Scientists have modeled a history of the planet’s sea levels spanning back 3,000 years, and concluded that the rate of increase last century “was extremely likely faster than during any of the 27 previous centuries.”
Bob Kopp, a climate scientist at Rutgers University who led the research, said in a statement on his website that he and his collaborators had determined with 95% probability that the rate of sea level increase in the 1900s was faster than during any century since at least 800 B.C.
It is not that seas rose faster before that date, he wrote — but “simply that the reconstruction quality isn’t good enough before then” to say so with the same level of confidence.
Moreover, the study found that without human-caused climate change, the global sea level would have “very likely” changed by between a 3 centimeter (1.18 inch) drop and a 7 centimeter (2.75 inch) rise over the 20th century — rather than the 14 centimeter (5.512 inch) rise that was observed.

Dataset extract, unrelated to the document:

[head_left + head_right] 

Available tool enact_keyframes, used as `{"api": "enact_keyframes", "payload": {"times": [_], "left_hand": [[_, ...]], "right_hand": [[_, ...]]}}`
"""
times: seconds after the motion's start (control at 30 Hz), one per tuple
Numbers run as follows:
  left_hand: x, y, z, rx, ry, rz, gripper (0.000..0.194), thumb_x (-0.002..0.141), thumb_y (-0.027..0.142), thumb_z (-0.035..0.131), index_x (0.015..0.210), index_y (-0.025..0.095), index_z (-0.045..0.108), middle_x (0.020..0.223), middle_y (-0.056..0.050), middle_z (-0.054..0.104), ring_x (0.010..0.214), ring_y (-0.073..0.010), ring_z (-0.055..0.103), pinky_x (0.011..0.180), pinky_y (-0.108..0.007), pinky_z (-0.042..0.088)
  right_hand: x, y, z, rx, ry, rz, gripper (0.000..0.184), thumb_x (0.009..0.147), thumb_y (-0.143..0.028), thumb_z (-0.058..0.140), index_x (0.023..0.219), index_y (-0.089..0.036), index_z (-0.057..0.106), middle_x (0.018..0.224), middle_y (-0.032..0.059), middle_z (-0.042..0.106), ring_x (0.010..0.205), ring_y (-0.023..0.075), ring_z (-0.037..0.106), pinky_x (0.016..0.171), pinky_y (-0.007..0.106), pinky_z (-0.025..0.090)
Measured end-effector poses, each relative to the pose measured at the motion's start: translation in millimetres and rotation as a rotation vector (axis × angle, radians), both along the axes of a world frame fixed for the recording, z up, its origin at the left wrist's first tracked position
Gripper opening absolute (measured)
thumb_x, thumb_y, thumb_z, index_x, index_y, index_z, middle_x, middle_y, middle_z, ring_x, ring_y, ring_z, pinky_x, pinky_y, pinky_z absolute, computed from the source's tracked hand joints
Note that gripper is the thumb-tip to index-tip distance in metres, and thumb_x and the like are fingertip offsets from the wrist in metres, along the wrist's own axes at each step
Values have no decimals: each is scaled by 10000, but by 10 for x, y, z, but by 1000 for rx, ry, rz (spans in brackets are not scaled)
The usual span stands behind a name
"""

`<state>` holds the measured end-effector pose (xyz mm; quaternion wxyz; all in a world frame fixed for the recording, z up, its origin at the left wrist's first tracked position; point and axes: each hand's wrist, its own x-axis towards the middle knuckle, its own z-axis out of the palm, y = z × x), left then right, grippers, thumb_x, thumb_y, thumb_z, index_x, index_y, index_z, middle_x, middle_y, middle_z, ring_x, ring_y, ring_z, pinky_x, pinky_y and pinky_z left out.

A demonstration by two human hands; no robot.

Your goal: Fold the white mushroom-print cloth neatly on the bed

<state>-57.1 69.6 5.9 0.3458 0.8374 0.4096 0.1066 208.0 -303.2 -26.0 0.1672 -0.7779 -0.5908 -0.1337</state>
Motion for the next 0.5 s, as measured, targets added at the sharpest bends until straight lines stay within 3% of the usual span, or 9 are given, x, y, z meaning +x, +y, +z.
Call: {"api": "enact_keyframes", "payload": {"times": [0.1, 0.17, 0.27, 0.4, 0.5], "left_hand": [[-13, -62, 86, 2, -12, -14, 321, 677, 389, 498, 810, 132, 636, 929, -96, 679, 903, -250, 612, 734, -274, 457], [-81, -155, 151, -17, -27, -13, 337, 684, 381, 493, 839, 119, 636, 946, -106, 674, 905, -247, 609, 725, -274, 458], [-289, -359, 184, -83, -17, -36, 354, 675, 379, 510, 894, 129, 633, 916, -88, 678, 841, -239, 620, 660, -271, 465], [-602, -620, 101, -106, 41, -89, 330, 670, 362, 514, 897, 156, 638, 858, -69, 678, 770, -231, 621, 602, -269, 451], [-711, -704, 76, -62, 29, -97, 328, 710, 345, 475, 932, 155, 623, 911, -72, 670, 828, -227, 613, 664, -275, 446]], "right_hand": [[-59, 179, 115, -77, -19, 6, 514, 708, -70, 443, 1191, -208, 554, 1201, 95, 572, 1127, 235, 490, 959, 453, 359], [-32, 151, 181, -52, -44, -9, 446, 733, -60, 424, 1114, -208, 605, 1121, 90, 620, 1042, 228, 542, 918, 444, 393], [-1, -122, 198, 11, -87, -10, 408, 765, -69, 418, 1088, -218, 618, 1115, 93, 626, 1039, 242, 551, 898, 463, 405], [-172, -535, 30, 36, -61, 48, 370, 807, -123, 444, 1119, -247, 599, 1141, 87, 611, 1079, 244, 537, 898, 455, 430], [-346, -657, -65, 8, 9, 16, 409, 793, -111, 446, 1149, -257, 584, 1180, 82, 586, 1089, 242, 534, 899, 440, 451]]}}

The study, conducted by a group of 10 climate scientists from universities around the world, was published Monday in the U.S.’s Proceedings of the National Academy of Sciences.
The authors said it was the first estimate, to their knowledge, of global sea level change over the past 3,000 years based on a “statistical synthesis of a global database of regional sea level reconstructions.”
It used a new statistical framework to combine reconstructions of 1,300 geological sea level changes in 24 locations around the world, along with measurements from 66 “tide gauges.”
The study says the global sea level rose at a rate of 1.4 millimeters (0.05 inches) a year during the 20th century. NASA’s figures, which put the current rate of sea rise at 3.4 millimeters (0.13 inches) a year, suggest sea level rise is only accelerating.
The study’s authors said a “significant” and “historic” acceleration in sea level rise began in the 19th century.
It also found that the 20th century “wasn’t the only time period when temperature and global sea level changed together,” wrote Kopp.
The study found that that the global sea level fell by “a statistically robust” 8 centimeters between 1000 and 1400, a period in which the global temperatures declined by about 0.2°C, he wrote.
An assessment report from the U.N’s Intergovernmental Panel on Climate Change in 2013 found with 95% certainty that human activity was to blame for at least half of climate change in the last half-century.
The report, created from the work of nearly 1,000 researchers worldwide and considered the benchmark study on global warming, projected a rise in global sea levels of 1 to 3 feet (about 30 to 90 centimeters).
But researchers last year suggested those predictions could be too conservative, with ice loss from massive melting ice sheets in Antarctica and Greenland being a major concern.
In December, ministers from 195 countries adopted a legally binding agreement in Paris to fight climate change. The goal of the deal is to help the world abandon fossil fuels this century and, specifically, stop global warming “well below” 2 degrees Celsius and, if possible, below 1.5 degrees.